你是我最不凡的孩子,注定是福提斯家的领袖。
这一次庄宅里的教习虽然没有明说指定你,但是老爷的意思很明白,你如果再拒绝,福提斯家在村子里的日子不会好过。”
大哥希托万忧心的道:“春雨让柳拐河的河水暴涨,现在正是马努拉本伯爵对柳拐河上下游收税的时候,就算你已登记俗间名号,他们马努拉本家在这时候也不会注意到自己一位封臣的领民。

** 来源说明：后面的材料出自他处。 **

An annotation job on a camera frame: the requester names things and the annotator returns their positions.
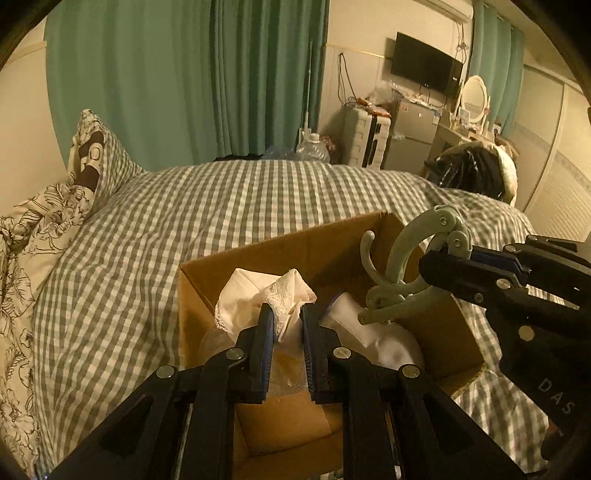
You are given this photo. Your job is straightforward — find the green curtain at right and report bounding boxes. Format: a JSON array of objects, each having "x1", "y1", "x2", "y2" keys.
[{"x1": 469, "y1": 1, "x2": 525, "y2": 137}]

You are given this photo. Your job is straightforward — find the black white clothes pile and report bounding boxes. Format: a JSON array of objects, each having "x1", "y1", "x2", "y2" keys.
[{"x1": 425, "y1": 141, "x2": 519, "y2": 206}]

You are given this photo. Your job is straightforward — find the large clear water bottle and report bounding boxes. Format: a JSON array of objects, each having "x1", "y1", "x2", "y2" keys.
[{"x1": 294, "y1": 133, "x2": 331, "y2": 163}]

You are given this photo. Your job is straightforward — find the green curtain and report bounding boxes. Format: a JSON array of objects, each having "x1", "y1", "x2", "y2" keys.
[
  {"x1": 44, "y1": 1, "x2": 329, "y2": 171},
  {"x1": 469, "y1": 1, "x2": 525, "y2": 137}
]

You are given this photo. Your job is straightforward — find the white suitcase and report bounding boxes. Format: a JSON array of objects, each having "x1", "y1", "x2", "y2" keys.
[{"x1": 342, "y1": 107, "x2": 391, "y2": 171}]

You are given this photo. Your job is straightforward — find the silver mini fridge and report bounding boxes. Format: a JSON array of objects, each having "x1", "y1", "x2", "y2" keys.
[{"x1": 383, "y1": 99, "x2": 441, "y2": 175}]

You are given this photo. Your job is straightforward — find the oval white vanity mirror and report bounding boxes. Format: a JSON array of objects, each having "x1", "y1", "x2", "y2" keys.
[{"x1": 455, "y1": 75, "x2": 491, "y2": 127}]

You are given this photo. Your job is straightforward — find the white lace cloth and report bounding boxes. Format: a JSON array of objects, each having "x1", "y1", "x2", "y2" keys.
[{"x1": 214, "y1": 268, "x2": 318, "y2": 358}]

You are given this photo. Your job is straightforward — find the white air conditioner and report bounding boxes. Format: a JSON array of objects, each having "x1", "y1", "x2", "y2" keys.
[{"x1": 425, "y1": 0, "x2": 474, "y2": 23}]

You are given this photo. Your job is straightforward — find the white wardrobe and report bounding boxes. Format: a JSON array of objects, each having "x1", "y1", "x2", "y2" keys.
[{"x1": 510, "y1": 65, "x2": 590, "y2": 241}]

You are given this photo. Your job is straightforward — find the checked pillow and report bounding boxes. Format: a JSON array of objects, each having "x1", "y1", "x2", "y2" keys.
[{"x1": 68, "y1": 109, "x2": 145, "y2": 219}]

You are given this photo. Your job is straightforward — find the brown cardboard box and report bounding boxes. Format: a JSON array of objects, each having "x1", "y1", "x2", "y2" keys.
[{"x1": 178, "y1": 212, "x2": 484, "y2": 479}]

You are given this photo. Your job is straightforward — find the white dressing table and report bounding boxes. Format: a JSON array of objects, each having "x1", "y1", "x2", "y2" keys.
[{"x1": 427, "y1": 124, "x2": 495, "y2": 161}]

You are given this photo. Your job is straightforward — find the black wall television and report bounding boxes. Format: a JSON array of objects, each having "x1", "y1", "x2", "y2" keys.
[{"x1": 391, "y1": 33, "x2": 464, "y2": 97}]

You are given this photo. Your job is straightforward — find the white grey sock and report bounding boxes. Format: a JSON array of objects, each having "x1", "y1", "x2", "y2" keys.
[{"x1": 321, "y1": 293, "x2": 425, "y2": 370}]

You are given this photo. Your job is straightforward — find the floral white blanket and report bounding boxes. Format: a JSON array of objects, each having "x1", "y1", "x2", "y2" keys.
[{"x1": 1, "y1": 182, "x2": 94, "y2": 476}]

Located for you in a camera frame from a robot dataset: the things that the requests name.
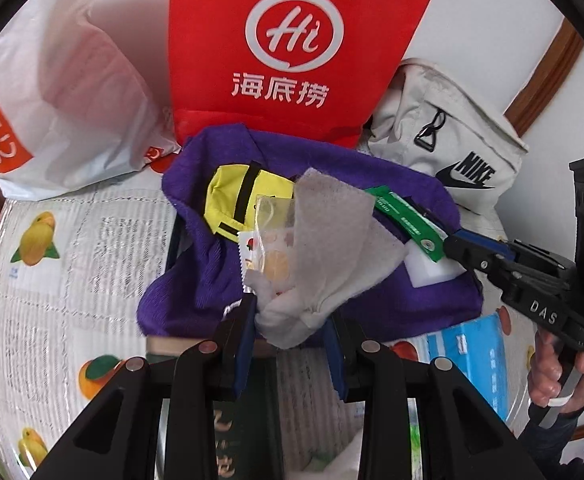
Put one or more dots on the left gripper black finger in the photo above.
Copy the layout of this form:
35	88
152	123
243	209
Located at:
477	258

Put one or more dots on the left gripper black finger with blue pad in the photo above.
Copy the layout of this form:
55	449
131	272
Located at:
116	435
461	436

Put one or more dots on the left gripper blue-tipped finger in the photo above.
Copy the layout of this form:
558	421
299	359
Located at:
491	245

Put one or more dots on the green sachet packet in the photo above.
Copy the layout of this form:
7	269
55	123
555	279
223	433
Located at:
423	231

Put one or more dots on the fruit print wipe packet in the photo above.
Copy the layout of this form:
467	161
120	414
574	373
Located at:
270	253

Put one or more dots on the yellow Adidas pouch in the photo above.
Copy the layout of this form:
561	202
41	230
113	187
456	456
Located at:
231	196

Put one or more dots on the green tissue packet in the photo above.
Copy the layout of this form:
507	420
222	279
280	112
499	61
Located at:
416	458

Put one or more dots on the white glove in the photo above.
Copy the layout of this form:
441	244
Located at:
345	466

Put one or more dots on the person's right hand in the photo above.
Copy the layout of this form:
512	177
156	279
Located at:
543	379

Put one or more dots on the blue tissue pack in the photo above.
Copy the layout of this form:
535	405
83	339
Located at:
477	348

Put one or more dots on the dark green tea tin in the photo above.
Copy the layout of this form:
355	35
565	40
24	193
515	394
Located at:
247	430

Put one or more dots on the grey Nike waist bag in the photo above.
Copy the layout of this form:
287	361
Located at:
428	122

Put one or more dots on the purple towel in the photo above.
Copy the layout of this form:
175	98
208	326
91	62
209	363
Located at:
189	299

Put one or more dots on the red Haidilao paper bag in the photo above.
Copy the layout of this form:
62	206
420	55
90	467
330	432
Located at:
315	69

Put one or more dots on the white Miniso plastic bag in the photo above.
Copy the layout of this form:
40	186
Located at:
73	110

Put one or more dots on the brown wooden door frame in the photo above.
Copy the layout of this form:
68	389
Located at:
547	78

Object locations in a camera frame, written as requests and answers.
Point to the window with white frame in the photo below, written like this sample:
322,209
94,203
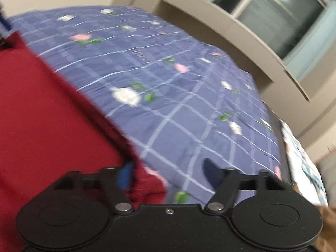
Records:
280,24

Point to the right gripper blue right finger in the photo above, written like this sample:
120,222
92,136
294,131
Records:
216,175

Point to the red knit sweater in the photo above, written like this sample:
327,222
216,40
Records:
48,128

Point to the light blue patterned cloth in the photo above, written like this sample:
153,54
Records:
304,173

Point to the right blue curtain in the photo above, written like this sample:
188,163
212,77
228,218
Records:
312,47

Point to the brown garment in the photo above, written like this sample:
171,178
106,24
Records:
326,239

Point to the blue plaid floral quilt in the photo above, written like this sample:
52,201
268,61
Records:
178,100

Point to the grey window shelf cabinet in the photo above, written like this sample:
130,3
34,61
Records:
212,25

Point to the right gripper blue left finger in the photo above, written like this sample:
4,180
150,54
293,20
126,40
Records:
120,177

伊格老爷是马努拉本伯爵的封臣,虽然只有六个村子的采邑,但几代人一直经营有善,板泥屯已是附近最热闹的集市,伊格老爷一定会为你安排一桩好婚事。”
菲尼知道回家肯定有事,但没想到事情这样急迫。
老福提斯和大哥他们或许真以为他是待价而沽,但菲尼自己知道,不管到了哪位大人的麾下,自己真实的箭术水平肯定暴露。
为了提升箭术水平,他每天起早练习,寒暑不休,但没有边界感知的加持,他清楚自己天赋实在有限,现在充其量不过一个熟练长弓手的水平。
“伊格家已经两代人没有在教堂领受日芒徽章了。”菲尼如此说道。
这话一出,老福提斯脸沉了下来。
大哥希托万一开始没听明白,想了一会儿,激动得站起来,脸色涨红一片。